No picture belongs in the copy. Repeat each line below exactly.

Segment Start: DATA FOR THE TASK

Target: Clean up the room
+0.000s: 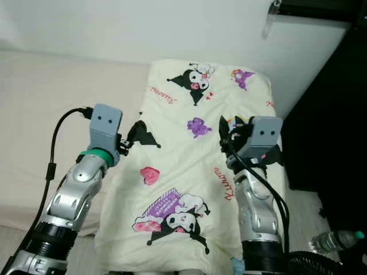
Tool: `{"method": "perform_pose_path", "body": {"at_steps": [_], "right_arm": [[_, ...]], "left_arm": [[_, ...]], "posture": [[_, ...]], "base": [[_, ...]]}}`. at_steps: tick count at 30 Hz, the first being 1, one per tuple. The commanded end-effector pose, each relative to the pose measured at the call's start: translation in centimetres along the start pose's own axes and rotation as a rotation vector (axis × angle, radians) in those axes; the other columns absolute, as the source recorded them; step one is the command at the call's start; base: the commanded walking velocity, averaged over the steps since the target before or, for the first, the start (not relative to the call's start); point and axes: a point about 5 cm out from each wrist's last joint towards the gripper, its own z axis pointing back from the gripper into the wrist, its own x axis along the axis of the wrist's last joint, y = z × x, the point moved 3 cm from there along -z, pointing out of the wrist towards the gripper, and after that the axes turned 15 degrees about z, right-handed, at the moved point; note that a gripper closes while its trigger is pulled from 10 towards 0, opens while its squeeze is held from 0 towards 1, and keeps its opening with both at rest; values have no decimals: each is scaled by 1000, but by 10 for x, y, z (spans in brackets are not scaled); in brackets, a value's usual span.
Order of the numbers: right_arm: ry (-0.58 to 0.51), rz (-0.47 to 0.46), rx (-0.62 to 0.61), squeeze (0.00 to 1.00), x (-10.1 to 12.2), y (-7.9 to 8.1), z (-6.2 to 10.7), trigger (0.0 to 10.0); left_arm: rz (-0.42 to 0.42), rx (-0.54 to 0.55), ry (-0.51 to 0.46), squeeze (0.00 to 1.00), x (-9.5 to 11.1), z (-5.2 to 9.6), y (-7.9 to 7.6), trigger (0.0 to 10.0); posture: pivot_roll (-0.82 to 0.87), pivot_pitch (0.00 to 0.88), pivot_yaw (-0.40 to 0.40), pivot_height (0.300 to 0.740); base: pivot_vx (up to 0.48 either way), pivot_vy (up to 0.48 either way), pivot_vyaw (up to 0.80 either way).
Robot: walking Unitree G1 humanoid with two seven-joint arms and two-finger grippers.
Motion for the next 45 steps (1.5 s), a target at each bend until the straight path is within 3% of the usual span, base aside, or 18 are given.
{"method": "perform_pose_path", "body": {"at_steps": [1, 45], "right_arm": [[26, -8, -13, 0, -8, -1, 4, 10000], [20, -11, 0, 0, -8, 4, 3, 10000]], "left_arm": [[-8, 4, 22, 0, -8, 2, 1, 10000], [-14, 7, 31, 0, -10, 2, 4, 10000]], "posture": [[-144, 80, 27, 740], [-141, 75, 33, 740]], "base": [[0, 0, 0], [-324, 0, 0]]}}
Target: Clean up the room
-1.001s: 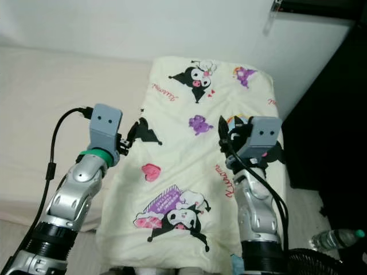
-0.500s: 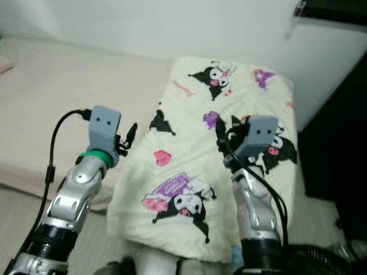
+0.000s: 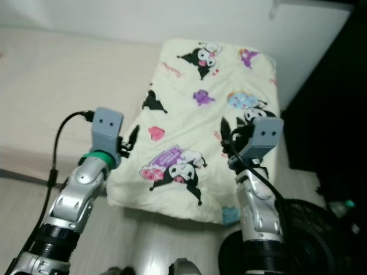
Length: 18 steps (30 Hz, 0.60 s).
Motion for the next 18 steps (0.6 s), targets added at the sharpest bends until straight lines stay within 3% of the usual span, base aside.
{"method": "perform_pose_path", "body": {"at_steps": [1, 6, 18], "right_arm": [[15, -4, 5, 0, -5, 3, 2, 10000], [17, -4, -3, 0, -5, 4, 2, 10000], [0, -2, -10, 0, -1, 5, -4, 10000]], "left_arm": [[-1, 17, 17, 0, -6, 3, 6, 10000], [-1, 17, 17, 0, -6, 3, 6, 10000], [8, 7, 10, 0, -3, 0, 4, 10000]], "posture": [[-141, 76, 34, 740], [-140, 77, 36, 740], [-140, 69, 36, 740]], "base": [[-330, 0, 0], [-330, 0, 0], [0, 0, 0]]}}
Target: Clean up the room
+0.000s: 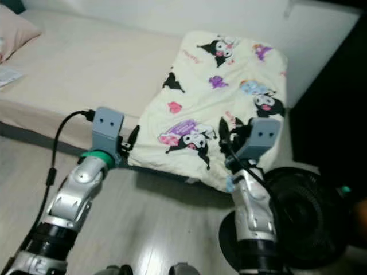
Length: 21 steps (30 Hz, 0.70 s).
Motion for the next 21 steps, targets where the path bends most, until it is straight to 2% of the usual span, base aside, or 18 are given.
{"method": "perform_pose_path", "body": {"at_steps": [1, 21], "right_arm": [[10, 8, -13, 0, -3, -4, 0, 10000], [19, 9, -6, 0, -6, -2, 1, 10000]], "left_arm": [[4, -13, 9, 0, -3, 0, -3, 10000], [3, -18, 10, 0, -3, -1, -4, 10000]], "posture": [[-140, 69, 36, 740], [-142, 68, 39, 740]], "base": [[0, 0, 0], [13, 0, 0]]}}
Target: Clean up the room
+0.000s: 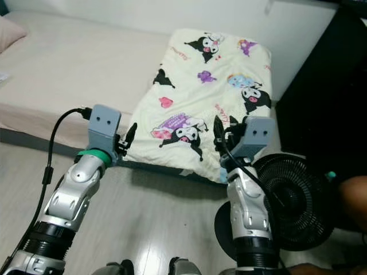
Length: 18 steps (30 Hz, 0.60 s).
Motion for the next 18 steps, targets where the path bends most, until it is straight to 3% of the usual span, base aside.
{"method": "perform_pose_path", "body": {"at_steps": [1, 18], "right_arm": [[17, 10, -2, 0, -5, -1, 2, 10000], [29, 29, 19, 0, -7, -3, 6, 10000]], "left_arm": [[0, -3, 24, 0, -5, 0, -1, 10000], [25, 18, 33, 0, -9, 1, -2, 10000]], "posture": [[-142, 68, 39, 740], [-156, 72, 14, 740]], "base": [[0, 0, 0], [0, 0, 0]]}}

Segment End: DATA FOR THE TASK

RESULT
Target: Clean up the room
+0.000s: 
Tool: `{"method": "perform_pose_path", "body": {"at_steps": [_], "right_arm": [[_, ...]], "left_arm": [[_, ...]], "posture": [[_, ...]], "base": [[_, ...]]}}`. at_steps: tick count at 30 Hz, the first being 1, one per tuple. The commanded end-effector pose, each relative to the pose measured at the call's start: translation in centimetres along the start pose's own axes and rotation as a rotation vector (axis × angle, radians) in those axes; the other columns absolute, as the source recorded them; step one is the command at the call's start; base: the commanded walking velocity, averaged over the steps since the target before or, for the first, the start (not relative to the call's start); point and axes: a point about 5 cm out from each wrist's last joint towards the gripper, its own z axis pointing back from the gripper into the wrist, its own x axis along the axis of the wrist's last joint, y = z × x, the point moved 3 cm from there along -z, pointing out of the wrist towards the gripper, and after that the axes turned 15 degrees about z, right-handed, at the moved point; note that a gripper closes while its trigger is pulled from 10 towards 0, opens while its squeeze is held from 0 towards 1, and keeps its opening with both at rest; values have no decimals: each is scaled by 1000, but by 10 for x, y, z (spans in brackets are not scaled); in brackets, a value's usual span.
Order of the numbers: right_arm: ry (-0.58 to 0.51), rz (-0.47 to 0.46), rx (-0.62 to 0.61), squeeze (0.00 to 1.00), x (-10.1 to 12.2), y (-7.9 to 8.1), z (-6.2 to 10.7), trigger (0.0 to 10.0); left_arm: rz (-0.42 to 0.42), rx (-0.54 to 0.55), ry (-0.51 to 0.46), squeeze (0.00 to 1.00), x (-9.5 to 11.1), z (-5.2 to 9.6), y (-7.9 to 7.6), trigger (0.0 to 10.0); posture: pivot_roll (-0.82 to 0.87), pivot_pitch (0.00 to 0.88), pivot_yaw (-0.40 to 0.40), pivot_height (0.300 to 0.740); base: pivot_vx (up to 0.48 either way), pivot_vy (up to 0.48 either way), pivot_vyaw (up to 0.80 either way).
Robot: walking Unitree G1 humanoid with two seven-joint arms and two-finger grippers.
Motion for the next 45 steps (1.5 s), a target at each bend until the straight path is within 3% of the usual span, base aside, or 18 are given.
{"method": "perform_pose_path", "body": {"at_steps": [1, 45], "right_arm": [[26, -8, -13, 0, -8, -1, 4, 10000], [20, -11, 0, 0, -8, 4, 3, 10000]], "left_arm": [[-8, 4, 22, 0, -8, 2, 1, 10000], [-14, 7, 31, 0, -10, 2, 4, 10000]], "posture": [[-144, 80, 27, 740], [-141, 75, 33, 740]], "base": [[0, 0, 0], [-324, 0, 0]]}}
Target: Clean up the room
-1.001s: 
-0.500s: 
+0.000s: 
Length: 18 steps (30 Hz, 0.60 s).
Motion for the next 18 steps (0.6 s), targets added at the sharpest bends until straight lines stay within 3% of the usual span, base aside.
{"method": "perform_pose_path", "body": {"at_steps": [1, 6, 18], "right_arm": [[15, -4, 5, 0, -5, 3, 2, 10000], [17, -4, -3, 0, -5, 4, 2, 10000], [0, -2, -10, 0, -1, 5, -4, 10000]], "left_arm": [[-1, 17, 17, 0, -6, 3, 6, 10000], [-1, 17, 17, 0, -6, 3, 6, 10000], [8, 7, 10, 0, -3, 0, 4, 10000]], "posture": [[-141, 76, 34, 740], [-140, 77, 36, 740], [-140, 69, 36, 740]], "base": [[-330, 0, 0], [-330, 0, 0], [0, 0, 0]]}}
Target: Clean up the room
+0.000s: 
Length: 21 steps (30 Hz, 0.70 s).
Motion for the next 21 steps, targets where the path bends most, until it is straight to 2% of the usual span, base aside, or 18 are given.
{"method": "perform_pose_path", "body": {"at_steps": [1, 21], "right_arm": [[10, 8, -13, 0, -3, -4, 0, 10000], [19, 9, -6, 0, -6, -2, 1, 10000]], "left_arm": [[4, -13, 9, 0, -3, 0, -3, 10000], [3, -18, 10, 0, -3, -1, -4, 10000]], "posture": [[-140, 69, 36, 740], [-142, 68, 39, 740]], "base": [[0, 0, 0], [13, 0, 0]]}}
Target: Clean up the room
+0.000s: 
Length: 18 steps (30 Hz, 0.60 s).
Motion for the next 18 steps, targets where the path bends most, until it is straight to 3% of the usual span, base aside.
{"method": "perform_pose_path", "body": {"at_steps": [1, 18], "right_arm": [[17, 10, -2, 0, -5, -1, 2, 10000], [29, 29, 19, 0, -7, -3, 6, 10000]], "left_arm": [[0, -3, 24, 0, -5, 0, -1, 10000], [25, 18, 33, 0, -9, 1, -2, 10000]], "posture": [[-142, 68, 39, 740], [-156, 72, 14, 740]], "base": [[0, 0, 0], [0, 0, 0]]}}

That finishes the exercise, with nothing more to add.